Reading is commonly one of the lower-stress forms of communication for ESOL learners, because unlike listening and speaking, reading does not require any kind of time pressure on the student (Patkowski). When reading, an individual can take as long as he or she wants to process words and phrases; this is not present in the process of listening or speaking (Patkowski). At the lowest levels of ESOL learning, the individual begins by translating the words he or she sees into his or her native or preferred language; as time goes on, the individual may be able to read with more fluency, comprehending the meaning of words and phrases without the intermediate step of translation. This is the final goal for ESOL learners, so that their reading fluency is at a near-native level, and they have the organic ability to absorb new language (Patkowski).
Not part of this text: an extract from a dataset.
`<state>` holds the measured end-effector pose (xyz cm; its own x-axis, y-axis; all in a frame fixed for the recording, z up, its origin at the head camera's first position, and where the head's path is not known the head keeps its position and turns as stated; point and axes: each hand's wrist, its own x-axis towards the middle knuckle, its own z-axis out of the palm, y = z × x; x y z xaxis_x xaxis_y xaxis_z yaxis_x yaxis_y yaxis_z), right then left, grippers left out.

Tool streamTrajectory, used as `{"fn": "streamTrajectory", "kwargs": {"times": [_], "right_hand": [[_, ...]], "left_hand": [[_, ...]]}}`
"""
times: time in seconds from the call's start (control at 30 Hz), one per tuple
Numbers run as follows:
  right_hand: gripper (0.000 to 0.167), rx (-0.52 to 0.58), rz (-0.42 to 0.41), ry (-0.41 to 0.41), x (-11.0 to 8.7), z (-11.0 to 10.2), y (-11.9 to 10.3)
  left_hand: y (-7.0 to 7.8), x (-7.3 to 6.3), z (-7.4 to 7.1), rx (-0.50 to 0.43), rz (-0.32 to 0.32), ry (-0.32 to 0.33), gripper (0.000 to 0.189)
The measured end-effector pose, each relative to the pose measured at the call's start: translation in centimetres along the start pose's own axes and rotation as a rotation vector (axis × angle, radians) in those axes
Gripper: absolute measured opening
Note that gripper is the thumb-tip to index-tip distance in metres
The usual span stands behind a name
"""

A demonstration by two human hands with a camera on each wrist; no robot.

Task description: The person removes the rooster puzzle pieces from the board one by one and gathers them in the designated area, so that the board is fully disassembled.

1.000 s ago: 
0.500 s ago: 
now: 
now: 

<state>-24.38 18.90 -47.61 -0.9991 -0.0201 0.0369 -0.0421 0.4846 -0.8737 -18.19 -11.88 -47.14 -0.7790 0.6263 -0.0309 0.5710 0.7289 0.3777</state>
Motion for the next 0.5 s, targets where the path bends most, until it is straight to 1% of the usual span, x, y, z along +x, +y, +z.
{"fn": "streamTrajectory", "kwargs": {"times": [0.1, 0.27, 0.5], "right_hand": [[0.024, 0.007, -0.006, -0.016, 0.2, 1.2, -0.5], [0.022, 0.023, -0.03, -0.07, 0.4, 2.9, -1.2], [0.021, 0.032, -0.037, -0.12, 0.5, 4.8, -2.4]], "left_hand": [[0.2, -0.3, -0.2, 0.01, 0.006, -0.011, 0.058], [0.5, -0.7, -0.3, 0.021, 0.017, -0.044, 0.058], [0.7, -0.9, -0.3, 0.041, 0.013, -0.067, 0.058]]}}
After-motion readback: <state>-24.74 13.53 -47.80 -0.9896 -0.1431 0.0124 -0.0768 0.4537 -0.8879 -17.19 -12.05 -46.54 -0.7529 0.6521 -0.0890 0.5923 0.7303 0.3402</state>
Readers who are going through the ESOL learning process may prefer reading to speaking because they find it less stressful, but it is important to utilize the reading process to bolster all the other forms of communication that are necessary (Patkowski). Patkowski suggests that many ESOL learners, especially at the university level, have the ability to read and write very well, but have minimal speaking ability; this is because many ESOL programs focus too heavily on reading, writing, and grammar and vocabulary acquisition (Patkowski).
Reading and writing are two sides of the same coin in the same way that listening and speaking are two sides of the same coin. When ESOL learners begin the process of learning to read, they are also learning the process of learning to write (Patkowski). Writing also tends to be a lower-stress process for ESOL learners, because again, ESOL learners can use all the time they have to create something that they consider reflects their skill level with the language (Patkowski).
It is possible to learn to read and write English without ever learning to listen or speak; likewise, it is possible to learn to speak and listen to English without ever learning to read or write. However, when all four processes are integrated into the learning structure of an ESOL system, the system becomes much more effective at producing effective, efficient English speakers. When the system focuses too heavily on only one aspect of the process, the individuals who are learning the language may become too entrenched in one part of the process or another.
DelliCarpini, Margo. 'Teacher Collaboration For ESL/EFL Academic Success(TESL/TEFL)'. The Internet TESL Journal. N.p., 2008. Web. 4 Jan. 2015.
One Stop English,. 'ESOL Teaching Tips'. N.p., 2015. Web. 4 Jan. 2015.
Patkowski, Mark. "Basic Skills Tests and Academic Success of ESL College Students". N.p. 2012. TESOL Quarterly.
Troyna, Barry. "Providing Support or Denying Access? The experiences of students designated as 'ESL' and 'SN' in a multi‐ethnic secondary school". N.p. 2009. University of Warwick.